Measure wall-clock time for n ∈ {100, 1000, 10000, 100000, 1000000} (use the huge n only for the divide-and-conquer method). Report a table and identify the crossover n.
Starter — Python.
import random
import time
from typing import List
INF = 1 << 62
def gen_prefix(n: int, seed: int) -> List[int]:
r = random.Random(seed)
pre = [0] * (n + 1)
for i in range(n):
pre[i + 1] = pre[i] + r.randint(0, 10_000)
return pre
def gen_dp_prev(n: int) -> List[int]:
dp = [INF] * (n + 1)
dp[0] = 0
return dp
def naive_fill(prefix, dp_prev):
n = len(prefix) - 1
dp = [INF] * (n + 1)
for j in range(1, n + 1):
best = INF
for k in range(j):
if dp_prev[k] < INF:
s = prefix[j] - prefix[k]
best = min(best, dp_prev[k] + s * s)
dp[j] = best
return dp
def dc_fill(prefix, dp_prev):
# TODO: divide-and-conquer compute(0, n, 0, n); O(n log n)
n = len(prefix) - 1
return [INF] * (n + 1)
def bench(fn, *args) -> float:
start = time.perf_counter()
fn(*args)
return time.perf_counter() - start
def mean_ms(samples: List[float]) -> float:
return sum(samples) / len(samples) * 1000.0
def main() -> None:
print("n naive_ms dc_ms")
for n in [100, 1000, 10_000, 100_000, 1_000_000]:
prefix = gen_prefix(n, 42)
dp_prev = gen_dp_prev(n)
rb = [bench(dc_fill, prefix, dp_prev) for _ in range(3)]
if n <= 10_000:
ra = [bench(naive_fill, prefix, dp_prev) for _ in range(3)]
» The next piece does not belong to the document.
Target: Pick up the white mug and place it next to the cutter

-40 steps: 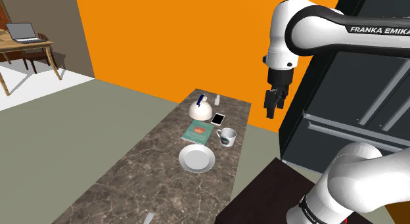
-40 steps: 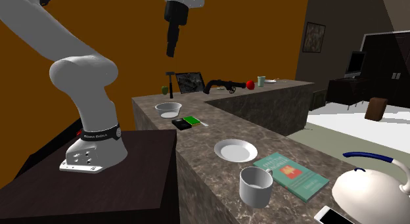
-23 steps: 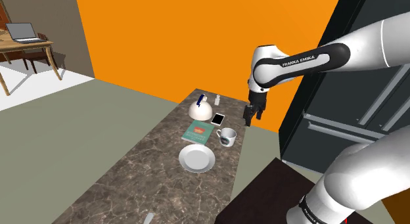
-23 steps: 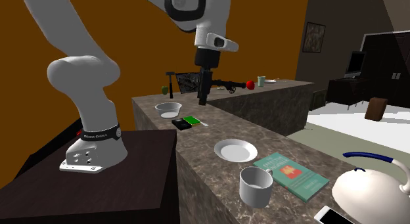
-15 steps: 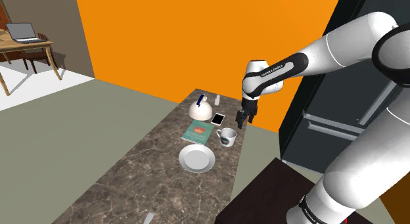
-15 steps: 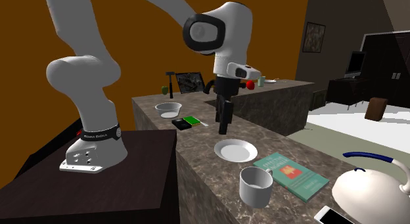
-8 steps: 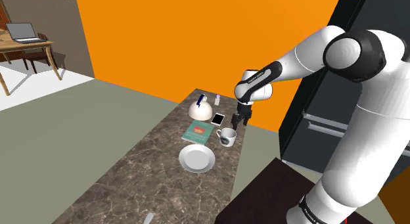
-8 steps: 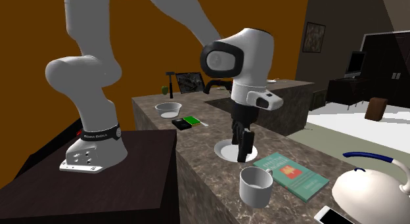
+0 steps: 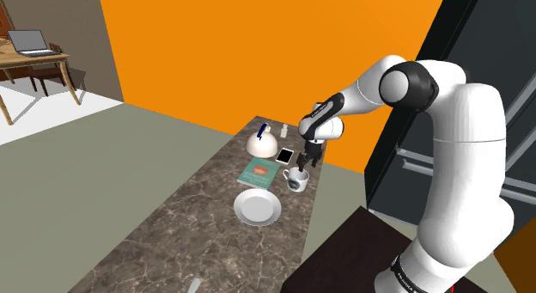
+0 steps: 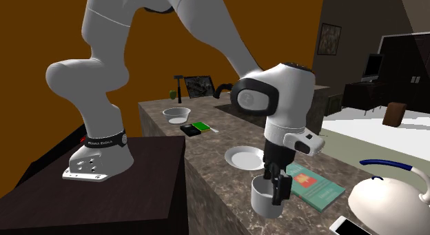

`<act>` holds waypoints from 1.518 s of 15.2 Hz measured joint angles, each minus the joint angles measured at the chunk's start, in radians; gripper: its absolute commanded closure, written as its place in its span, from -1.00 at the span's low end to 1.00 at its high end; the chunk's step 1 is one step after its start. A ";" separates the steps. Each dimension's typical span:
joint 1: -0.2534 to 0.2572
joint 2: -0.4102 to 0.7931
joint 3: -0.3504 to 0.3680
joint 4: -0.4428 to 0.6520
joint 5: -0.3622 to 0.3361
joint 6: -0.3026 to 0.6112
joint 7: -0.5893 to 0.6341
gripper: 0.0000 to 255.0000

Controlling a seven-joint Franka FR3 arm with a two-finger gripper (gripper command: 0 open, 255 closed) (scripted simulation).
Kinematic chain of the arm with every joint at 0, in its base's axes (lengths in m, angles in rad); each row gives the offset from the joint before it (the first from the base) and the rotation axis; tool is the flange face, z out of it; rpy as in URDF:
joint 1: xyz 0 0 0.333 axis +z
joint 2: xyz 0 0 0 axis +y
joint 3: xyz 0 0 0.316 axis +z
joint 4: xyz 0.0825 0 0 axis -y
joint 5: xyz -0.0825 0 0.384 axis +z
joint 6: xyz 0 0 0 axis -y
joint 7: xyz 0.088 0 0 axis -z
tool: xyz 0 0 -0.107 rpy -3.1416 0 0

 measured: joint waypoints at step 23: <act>-0.022 0.125 0.022 0.046 0.031 0.081 -0.024 1.00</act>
print(f"{n:<12d} {mean_ms(ra):<17.2f} {mean_ms(rb):<14.2f}")
else:
print(f"{n:<12d} {'(skipped)':<17} {mean_ms(rb):<14.2f}")
if __name__ == "__main__":
main()
Evaluation criteria. - Same seed produces the same prefix array across Go, Java, and Python. - Naive (a) wins for tiny n; divide-and-conquer (b) wins as n grows. Report the crossover n. - Divide-and-conquer completes n = 10^6 in well under a second; naive is infeasible there. - Report includes the mean across at least 3 runs and does not time array generation. - Writeup: a short note on the measured crossover and how it compares to the theoretical n log n vs n².
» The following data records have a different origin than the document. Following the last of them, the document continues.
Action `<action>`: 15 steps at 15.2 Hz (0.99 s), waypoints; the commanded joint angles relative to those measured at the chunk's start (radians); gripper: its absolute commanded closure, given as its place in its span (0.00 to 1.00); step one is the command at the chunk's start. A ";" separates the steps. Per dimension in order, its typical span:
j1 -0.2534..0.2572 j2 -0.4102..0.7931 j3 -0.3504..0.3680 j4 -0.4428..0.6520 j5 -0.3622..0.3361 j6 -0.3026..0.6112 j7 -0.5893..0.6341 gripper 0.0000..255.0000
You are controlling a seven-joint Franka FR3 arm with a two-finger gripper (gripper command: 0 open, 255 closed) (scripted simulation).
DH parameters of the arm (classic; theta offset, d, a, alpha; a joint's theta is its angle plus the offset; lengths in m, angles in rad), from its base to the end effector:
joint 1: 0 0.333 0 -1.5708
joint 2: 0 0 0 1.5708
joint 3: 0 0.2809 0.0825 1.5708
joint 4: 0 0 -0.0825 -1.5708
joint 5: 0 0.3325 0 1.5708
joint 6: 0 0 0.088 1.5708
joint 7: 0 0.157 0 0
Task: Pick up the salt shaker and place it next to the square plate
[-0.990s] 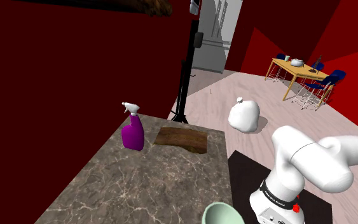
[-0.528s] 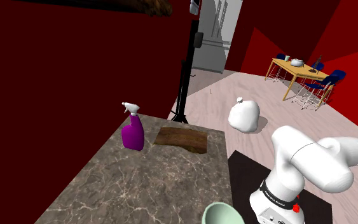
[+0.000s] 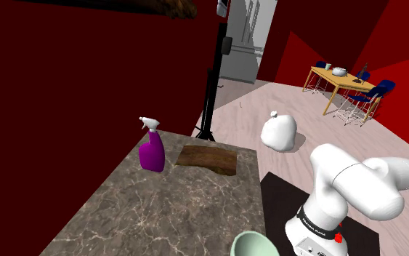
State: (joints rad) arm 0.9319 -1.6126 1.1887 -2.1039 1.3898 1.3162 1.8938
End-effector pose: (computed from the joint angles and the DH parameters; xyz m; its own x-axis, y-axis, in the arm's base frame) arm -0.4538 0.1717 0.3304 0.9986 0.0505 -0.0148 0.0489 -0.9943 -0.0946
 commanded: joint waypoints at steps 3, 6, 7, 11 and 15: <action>-0.021 -0.008 0.042 0.000 0.009 0.005 0.006 0.00; -0.044 0.033 -0.027 0.049 -0.050 -0.042 0.008 0.00; -0.050 0.045 -0.044 0.063 -0.065 -0.053 0.009 0.00; -0.051 0.045 -0.045 0.063 -0.065 -0.053 0.009 0.00; -0.051 0.045 -0.045 0.063 -0.065 -0.054 0.009 0.00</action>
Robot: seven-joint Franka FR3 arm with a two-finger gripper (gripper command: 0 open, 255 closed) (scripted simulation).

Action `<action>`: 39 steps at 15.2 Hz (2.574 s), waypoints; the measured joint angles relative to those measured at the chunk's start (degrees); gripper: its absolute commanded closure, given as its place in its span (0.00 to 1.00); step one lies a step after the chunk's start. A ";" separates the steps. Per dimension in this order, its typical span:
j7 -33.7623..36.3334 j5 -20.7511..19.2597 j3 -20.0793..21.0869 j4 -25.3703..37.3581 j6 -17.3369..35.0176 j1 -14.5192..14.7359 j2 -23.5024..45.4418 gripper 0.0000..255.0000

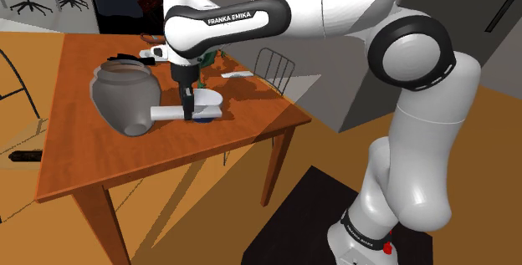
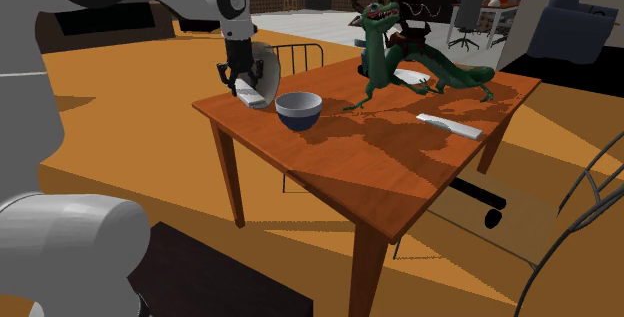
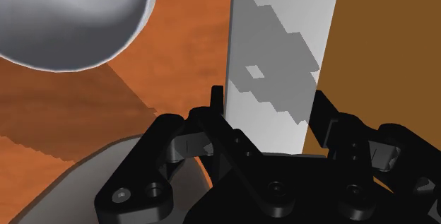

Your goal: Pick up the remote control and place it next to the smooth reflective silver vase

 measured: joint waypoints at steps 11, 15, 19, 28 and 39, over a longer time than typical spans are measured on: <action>-0.63 0.78 0.23 -5.36 7.66 -0.11 2.37 1.00; -0.81 1.10 0.36 -7.14 10.37 -0.11 3.33 1.00; -1.12 1.54 0.51 -8.72 13.21 -0.20 4.63 1.00; -1.40 1.91 0.64 -9.20 14.86 -0.33 5.81 0.00; -0.90 1.05 0.27 -6.10 9.33 -0.23 3.20 0.00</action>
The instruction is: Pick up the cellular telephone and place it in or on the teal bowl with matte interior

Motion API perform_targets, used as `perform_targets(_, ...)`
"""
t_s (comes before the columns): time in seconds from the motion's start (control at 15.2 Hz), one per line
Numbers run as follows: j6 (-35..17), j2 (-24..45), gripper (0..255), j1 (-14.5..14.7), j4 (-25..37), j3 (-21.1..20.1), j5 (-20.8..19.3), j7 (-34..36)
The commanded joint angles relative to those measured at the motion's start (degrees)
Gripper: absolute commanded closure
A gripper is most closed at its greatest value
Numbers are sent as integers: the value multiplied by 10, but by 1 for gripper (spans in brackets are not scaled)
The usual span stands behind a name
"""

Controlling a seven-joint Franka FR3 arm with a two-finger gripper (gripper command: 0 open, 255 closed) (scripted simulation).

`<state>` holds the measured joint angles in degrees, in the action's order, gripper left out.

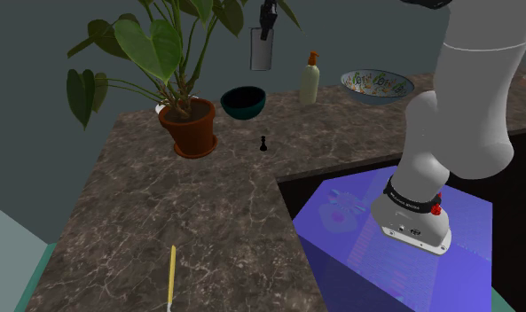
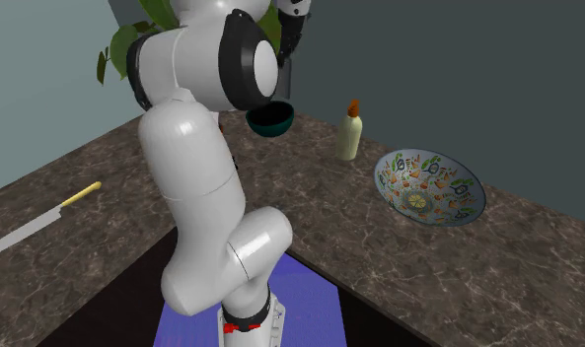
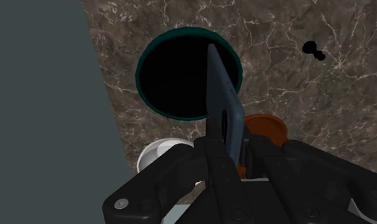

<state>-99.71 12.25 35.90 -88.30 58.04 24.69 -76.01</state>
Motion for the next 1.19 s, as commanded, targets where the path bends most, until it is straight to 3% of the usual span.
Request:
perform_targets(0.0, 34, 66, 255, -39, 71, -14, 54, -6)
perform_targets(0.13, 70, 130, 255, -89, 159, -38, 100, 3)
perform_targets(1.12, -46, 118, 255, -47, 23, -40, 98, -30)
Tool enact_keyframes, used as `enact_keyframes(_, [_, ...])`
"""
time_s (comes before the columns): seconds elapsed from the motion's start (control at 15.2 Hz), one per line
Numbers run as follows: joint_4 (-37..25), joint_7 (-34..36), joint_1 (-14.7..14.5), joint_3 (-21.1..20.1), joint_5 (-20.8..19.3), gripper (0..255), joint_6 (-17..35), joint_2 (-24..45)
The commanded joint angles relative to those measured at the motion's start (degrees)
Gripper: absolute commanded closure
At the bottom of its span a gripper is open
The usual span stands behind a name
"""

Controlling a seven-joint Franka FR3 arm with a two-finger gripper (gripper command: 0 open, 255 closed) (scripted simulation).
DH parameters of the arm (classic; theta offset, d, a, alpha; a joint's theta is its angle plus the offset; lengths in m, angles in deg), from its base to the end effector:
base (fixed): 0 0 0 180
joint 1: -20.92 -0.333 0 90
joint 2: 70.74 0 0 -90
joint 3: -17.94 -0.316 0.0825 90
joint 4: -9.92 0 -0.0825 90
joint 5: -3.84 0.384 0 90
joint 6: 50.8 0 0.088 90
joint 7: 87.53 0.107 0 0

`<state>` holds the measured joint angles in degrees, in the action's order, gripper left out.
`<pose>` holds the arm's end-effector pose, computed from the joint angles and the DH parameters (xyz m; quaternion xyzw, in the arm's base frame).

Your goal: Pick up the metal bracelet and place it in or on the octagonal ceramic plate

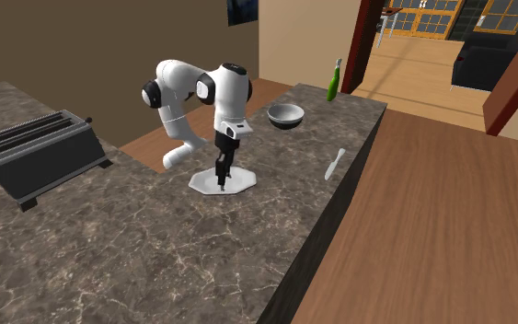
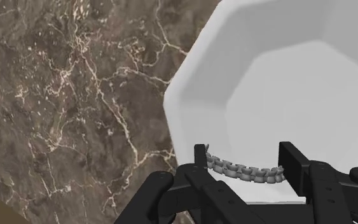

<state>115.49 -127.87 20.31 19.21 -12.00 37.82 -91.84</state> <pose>0.4323 -0.0369 0.6801 0.9342 0.3289 -0.0132 0.1377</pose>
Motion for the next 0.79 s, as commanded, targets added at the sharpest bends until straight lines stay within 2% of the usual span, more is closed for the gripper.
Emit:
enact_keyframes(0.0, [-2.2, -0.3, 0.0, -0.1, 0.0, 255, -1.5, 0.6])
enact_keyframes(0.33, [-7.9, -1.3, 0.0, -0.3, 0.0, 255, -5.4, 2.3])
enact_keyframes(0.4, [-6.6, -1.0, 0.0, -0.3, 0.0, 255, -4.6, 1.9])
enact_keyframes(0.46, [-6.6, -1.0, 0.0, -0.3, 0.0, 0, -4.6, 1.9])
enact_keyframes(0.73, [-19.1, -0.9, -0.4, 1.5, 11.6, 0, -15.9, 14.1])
General Guidance for All Tasks¶
- Always validate against the brute-force oracle first. Every task references a slow
O(K n²)oracle. Run it on smallnandK, diff entrywise, and only then trust divide-and-conquer on largen. - Assert monotonicity of
opt. Before applying the technique to any cost, build the brute-forceopttable and confirmopt[i][j-1] ≤ opt[i][j]. A non-Monge cost gives a silent wrong answer. - Keep
C(k, j)O(1). Precompute prefix sums (and prefix sums of squares for SSE). AnO(n)cost evaluation destroys the asymptotics. - Clamp the split range.
hi = min(optR, mid - 1)enforces a non-empty last segment; forgetting it admits a bogus empty segment. - Break ties toward the smallest
k. Use strict<in the argmin; this keeps the recursion windows valid and reconstruction deterministic. - Roll two rows for
O(n)memory; keep theopttable only when you must reconstruct cuts. - Mind overflow. Squared/variance costs grow fast; use 64-bit (or wider) and a sentinel
INFcomfortably below the type max. SkipINFpredecessors before adding. - Know your siblings. Knuth (topic 12) for interval DPs, CHT (topic 10) for linear costs, SMAWK for linear-time column minima.
Each task must be implemented and tested in Go, Java, and Python, with identical outputs across all three on the same seeded inputs.